> _Your instructions_
A faithful, complete transcript of the entries below, without pictures, should be returned.

---

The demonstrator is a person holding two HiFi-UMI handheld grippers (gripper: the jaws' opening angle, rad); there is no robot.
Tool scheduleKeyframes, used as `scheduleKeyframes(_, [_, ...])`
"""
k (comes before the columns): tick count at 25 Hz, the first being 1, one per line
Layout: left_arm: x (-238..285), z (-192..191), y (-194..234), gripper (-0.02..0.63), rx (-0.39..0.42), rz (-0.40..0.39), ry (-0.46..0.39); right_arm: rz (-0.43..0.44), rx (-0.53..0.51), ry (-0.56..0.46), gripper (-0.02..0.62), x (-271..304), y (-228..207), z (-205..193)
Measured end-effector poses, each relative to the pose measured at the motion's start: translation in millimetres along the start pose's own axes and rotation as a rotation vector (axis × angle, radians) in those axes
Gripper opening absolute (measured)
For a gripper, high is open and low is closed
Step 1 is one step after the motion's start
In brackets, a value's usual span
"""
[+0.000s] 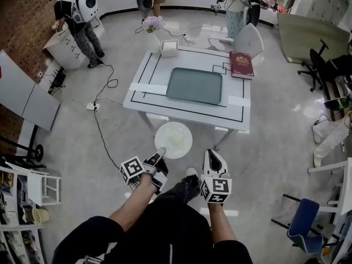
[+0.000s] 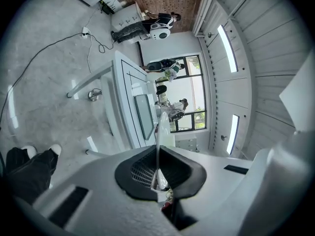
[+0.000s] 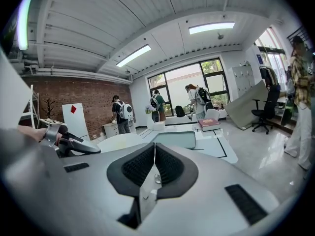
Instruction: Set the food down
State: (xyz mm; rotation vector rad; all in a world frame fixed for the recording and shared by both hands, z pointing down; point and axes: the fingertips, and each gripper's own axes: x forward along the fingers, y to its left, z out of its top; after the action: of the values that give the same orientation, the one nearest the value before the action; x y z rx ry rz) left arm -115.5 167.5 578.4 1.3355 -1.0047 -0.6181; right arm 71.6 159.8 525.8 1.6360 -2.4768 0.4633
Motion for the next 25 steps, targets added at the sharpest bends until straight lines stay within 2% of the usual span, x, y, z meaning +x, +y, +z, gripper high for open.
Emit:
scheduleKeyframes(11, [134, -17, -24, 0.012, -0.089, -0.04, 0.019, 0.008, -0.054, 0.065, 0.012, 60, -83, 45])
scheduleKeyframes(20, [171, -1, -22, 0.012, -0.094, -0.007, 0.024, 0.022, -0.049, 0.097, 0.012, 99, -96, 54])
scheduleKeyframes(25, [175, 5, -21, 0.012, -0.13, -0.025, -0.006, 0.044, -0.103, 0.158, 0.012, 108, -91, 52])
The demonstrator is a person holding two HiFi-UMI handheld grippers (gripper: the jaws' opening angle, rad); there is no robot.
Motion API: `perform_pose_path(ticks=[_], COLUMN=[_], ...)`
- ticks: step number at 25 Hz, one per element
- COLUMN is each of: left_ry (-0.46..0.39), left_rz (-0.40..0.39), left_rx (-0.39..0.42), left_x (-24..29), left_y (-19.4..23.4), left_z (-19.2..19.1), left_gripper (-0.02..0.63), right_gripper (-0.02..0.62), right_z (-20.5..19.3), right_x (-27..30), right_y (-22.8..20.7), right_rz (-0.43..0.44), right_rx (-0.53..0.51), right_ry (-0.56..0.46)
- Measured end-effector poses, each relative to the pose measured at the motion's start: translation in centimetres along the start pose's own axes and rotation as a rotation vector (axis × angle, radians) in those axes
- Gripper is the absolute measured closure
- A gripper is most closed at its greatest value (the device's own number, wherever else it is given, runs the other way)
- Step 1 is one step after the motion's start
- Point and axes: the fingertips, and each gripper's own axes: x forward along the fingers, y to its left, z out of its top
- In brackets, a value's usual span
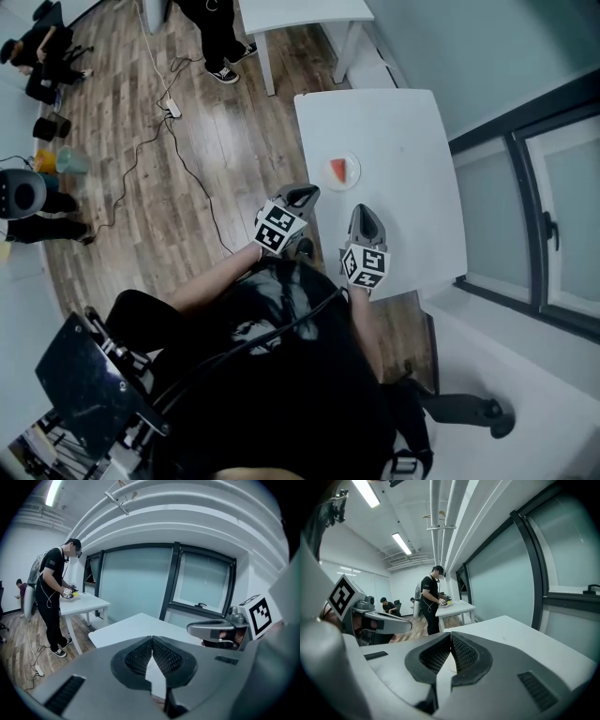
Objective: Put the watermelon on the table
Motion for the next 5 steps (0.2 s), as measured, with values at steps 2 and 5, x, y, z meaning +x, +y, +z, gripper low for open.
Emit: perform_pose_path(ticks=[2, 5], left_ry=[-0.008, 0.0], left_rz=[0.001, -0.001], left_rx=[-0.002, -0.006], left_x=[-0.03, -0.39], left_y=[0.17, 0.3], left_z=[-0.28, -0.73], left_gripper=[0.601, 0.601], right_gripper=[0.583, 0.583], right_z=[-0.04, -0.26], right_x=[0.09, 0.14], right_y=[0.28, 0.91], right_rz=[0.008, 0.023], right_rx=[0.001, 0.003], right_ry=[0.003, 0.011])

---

> _Written response_
The demonstrator is a person holding two HiFi-UMI handheld grippers (gripper: the jaws' opening angle, rad); there is no robot.
Tool scheduleKeyframes, used as `scheduleKeyframes(_, [_, ...])`
"""
k (comes before the columns): tick count at 25 Hz, the first being 1, one per line
Layout: left_arm: x (-238..285), z (-192..191), y (-194..234), gripper (-0.02..0.63), rx (-0.39..0.42), rz (-0.40..0.39), ry (-0.46..0.39); right_arm: rz (-0.43..0.44), rx (-0.53..0.51), ry (-0.56..0.46), gripper (-0.02..0.62), x (-271..304), y (-228..207), z (-205..193)
Measured end-effector poses, each relative to the pose measured at the motion's start: translation in millimetres along the start pose's own axes and rotation as a rotation vector (axis × angle, radians) in those axes
Gripper opening absolute (measured)
For a gripper, high is open and low is closed
Step 1 is one step after the motion's start
In brackets, a value's usual span
"""
[+0.000s] 
[+0.000s] 
[+0.000s] 
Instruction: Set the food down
State: (xyz mm; rotation vector rad; all in a world frame fixed for the recording and shared by both hands, z pointing down; point and axes: the fingertips, and each gripper's own axes: x forward along the fingers, y to its left, z out of its top; after the action: of the values that give the same orientation, the one nearest the value before the action; x y z rx ry rz) left arm -115.5 167.5 578.4 1.3355 -1.0047 -0.6181; right arm 71.6 159.8 525.8 1.6360 -2.4768 0.4633
Motion for the next 25 steps, targets added at the sharpest bends until straight lines stay within 2% of the usual span, x, y, z meaning +x, +y, +z, gripper high for open.
Emit:
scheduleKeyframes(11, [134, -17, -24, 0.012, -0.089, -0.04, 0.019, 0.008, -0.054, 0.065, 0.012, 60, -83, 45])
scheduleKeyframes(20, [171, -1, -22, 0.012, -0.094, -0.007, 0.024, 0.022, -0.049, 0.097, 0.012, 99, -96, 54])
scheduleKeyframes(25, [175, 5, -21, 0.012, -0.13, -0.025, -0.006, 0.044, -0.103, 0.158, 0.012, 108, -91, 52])
The demonstrator is a person holding two HiFi-UMI handheld grippers (gripper: the jaws' opening angle, rad); there is no robot.
Motion API: `perform_pose_path(ticks=[_], COLUMN=[_], ...)`
- ticks: step number at 25 Hz, one per element
- COLUMN is each of: left_ry (-0.46..0.39), left_rz (-0.40..0.39), left_rx (-0.39..0.42), left_x (-24..29), left_y (-19.4..23.4), left_z (-19.2..19.1), left_gripper (-0.02..0.63), right_gripper (-0.02..0.62), right_z (-20.5..19.3), right_x (-27..30), right_y (-22.8..20.7), right_rz (-0.43..0.44), right_rx (-0.53..0.51), right_ry (-0.56..0.46)
- Measured end-effector poses, each relative to the pose measured at the motion's start: translation in centimetres along the start pose's own axes and rotation as a rotation vector (axis × angle, radians) in those axes
- Gripper is the absolute measured closure
- A gripper is most closed at its greatest value (the device's own number, wherever else it is given, runs the other way)
- Step 1 is one step after the motion's start
- Point and axes: the fingertips, and each gripper's own axes: x forward along the fingers, y to its left, z out of its top
- In brackets, a value's usual span
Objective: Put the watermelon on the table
Motion for the next 5 steps (0.2 s), as measured, with values at steps 2 and 5, x, y, z meaning +x, +y, +z, gripper low for open.
Emit: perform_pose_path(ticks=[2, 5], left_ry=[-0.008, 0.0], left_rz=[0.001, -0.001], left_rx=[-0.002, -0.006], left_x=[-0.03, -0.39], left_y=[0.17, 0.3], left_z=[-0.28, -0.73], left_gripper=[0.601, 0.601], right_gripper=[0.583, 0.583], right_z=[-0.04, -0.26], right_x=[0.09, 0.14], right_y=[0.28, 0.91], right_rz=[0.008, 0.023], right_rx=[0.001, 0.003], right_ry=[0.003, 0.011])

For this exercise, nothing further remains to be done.